2018 ESA Annual Meeting (August 5 -- 10)

PS 58-138 - Eco-engineering decision scaling helps define environmental flows from empirical data in headwaters of the tropical Andes

Friday, August 10, 2018
ESA Exhibit Hall, New Orleans Ernest N. Morial Convention Center
Daniela Rosero-Lopez, Biological and Environmental Engineering, Cornell University, Ithaca, NY, M. Todd Walter, Cornell University, Ithaca, Alexander Flecker, Cornell University and Olivier Dangles, Institut de Recherche pour le Développement (IRD), Montpellier, NY, France
Background/Question/Methods

Building models for water management are particularly critical and challenging in regions with limited ecohydrological information.

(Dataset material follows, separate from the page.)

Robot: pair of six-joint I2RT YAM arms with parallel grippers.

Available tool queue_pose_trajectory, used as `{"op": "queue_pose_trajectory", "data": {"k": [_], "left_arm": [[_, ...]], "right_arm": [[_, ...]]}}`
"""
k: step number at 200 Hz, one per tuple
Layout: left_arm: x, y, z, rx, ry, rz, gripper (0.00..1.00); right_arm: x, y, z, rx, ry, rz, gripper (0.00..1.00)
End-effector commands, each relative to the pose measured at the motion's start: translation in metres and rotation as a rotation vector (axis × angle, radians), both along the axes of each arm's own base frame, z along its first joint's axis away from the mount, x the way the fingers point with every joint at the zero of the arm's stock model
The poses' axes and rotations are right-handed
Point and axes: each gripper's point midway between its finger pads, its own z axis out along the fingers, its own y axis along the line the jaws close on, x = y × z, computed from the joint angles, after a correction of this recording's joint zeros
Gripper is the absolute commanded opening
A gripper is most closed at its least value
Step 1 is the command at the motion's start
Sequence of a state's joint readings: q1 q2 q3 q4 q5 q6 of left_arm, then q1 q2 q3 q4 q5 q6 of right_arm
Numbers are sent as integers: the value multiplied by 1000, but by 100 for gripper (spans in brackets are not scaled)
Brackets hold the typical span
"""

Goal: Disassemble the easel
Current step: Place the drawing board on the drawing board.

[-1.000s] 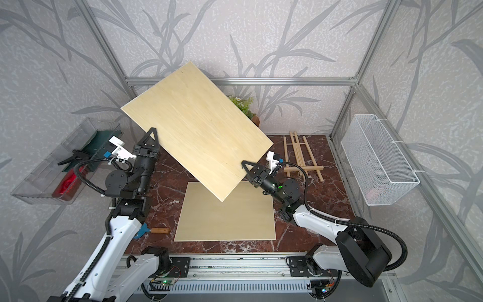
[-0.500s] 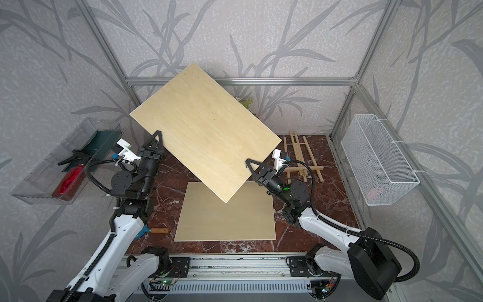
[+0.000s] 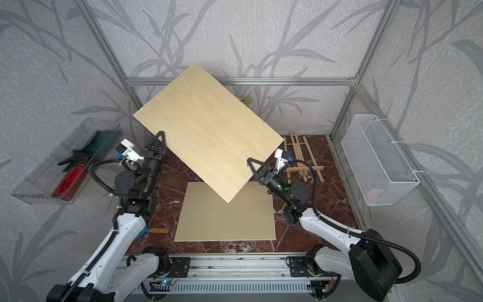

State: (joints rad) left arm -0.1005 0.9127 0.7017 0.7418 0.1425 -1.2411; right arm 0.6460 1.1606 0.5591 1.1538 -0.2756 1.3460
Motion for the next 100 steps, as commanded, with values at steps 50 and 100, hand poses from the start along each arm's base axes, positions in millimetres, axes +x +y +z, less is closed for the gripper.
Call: {"op": "queue_pose_trajectory", "data": {"k": [50,100], "left_arm": [[-18,-43,2,264,-118,-93,0],[-22,-48,5,278,-136,-109,0]], "right_arm": [[-47,-29,91,202,-312,1,12],[-44,-25,89,185,-321,0,0]]}}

Frameworks for water management depend on the availability of data and parameterized hydrological models simulating the functioning of the hydrosystems to be managed. The availability of relatively long term empirical data may provide a solid ground in the understanding of hydrosystems to adapt frameworks to data-deficient conditions. We applied and adapted the Eco-engineering decision scaling EEDS framework from Poff et al. (2016) to establish e-flows in several mountain streams providing with potable water to Quito, the 2.7-million inhabitants capital of Ecuador. As in the EEDS, we developed a collaborative initiative with the main stakeholders involved in water management: the metropolitan drinking water company of Quito (EPMAPS) and the water fund for Quito (FONAG) in charge of catchment conservation. In a common agreement, we sampled over two years, flow and benthic fauna in 12 head water stream sites of two of the main catchments providing potable water to Quito. Our preliminary hypothesis was that empirical data from streams subjected to withdrawals and natural streams offer the possibility to quantify thresholds for managing e-flows from water infrastructures. As an application of the EEDS, our objectives were threefold: 1) to evaluate benthic fauna response to flow in streams monitored for water withdrawal, 2) to analyze thresholds in flow–benthic fauna relationships, and 3) to identify trade-offs for acceptable eco-engineering management levels. We propose a five-step roadmap to define ecological flows in data defficient hydrosystems were a priori thresholds cannot be defined. We propose a System' database that is built upon empirical information and instead a Vulnerability analysis a Thresholds analysis to identify change points on flow-ecology relationships.

Results/Conclusions

Our findings suggest that flows of 20% of the mode of the period might be the least e-flow condition that these hydrosystems can support to recover from impacts and reach to some extent the observed natural conditions. In contrast, with remaining flows of 40% in low-flows due to withdrawals, ecological metrics seemed to behave in a similar way as the conditions found in natural low-flows. Although our findings are constrained to the empirical data generated from monitoring streams, the flow–benthic fauna relationships found in the threshold analysis provide in the light of scarce-data hydrosystems, one of the first attempts to implement the eco-engineering decision scaling framework adapted to define environmental flows in hydrosystems threatened by flow alteration for water allocation.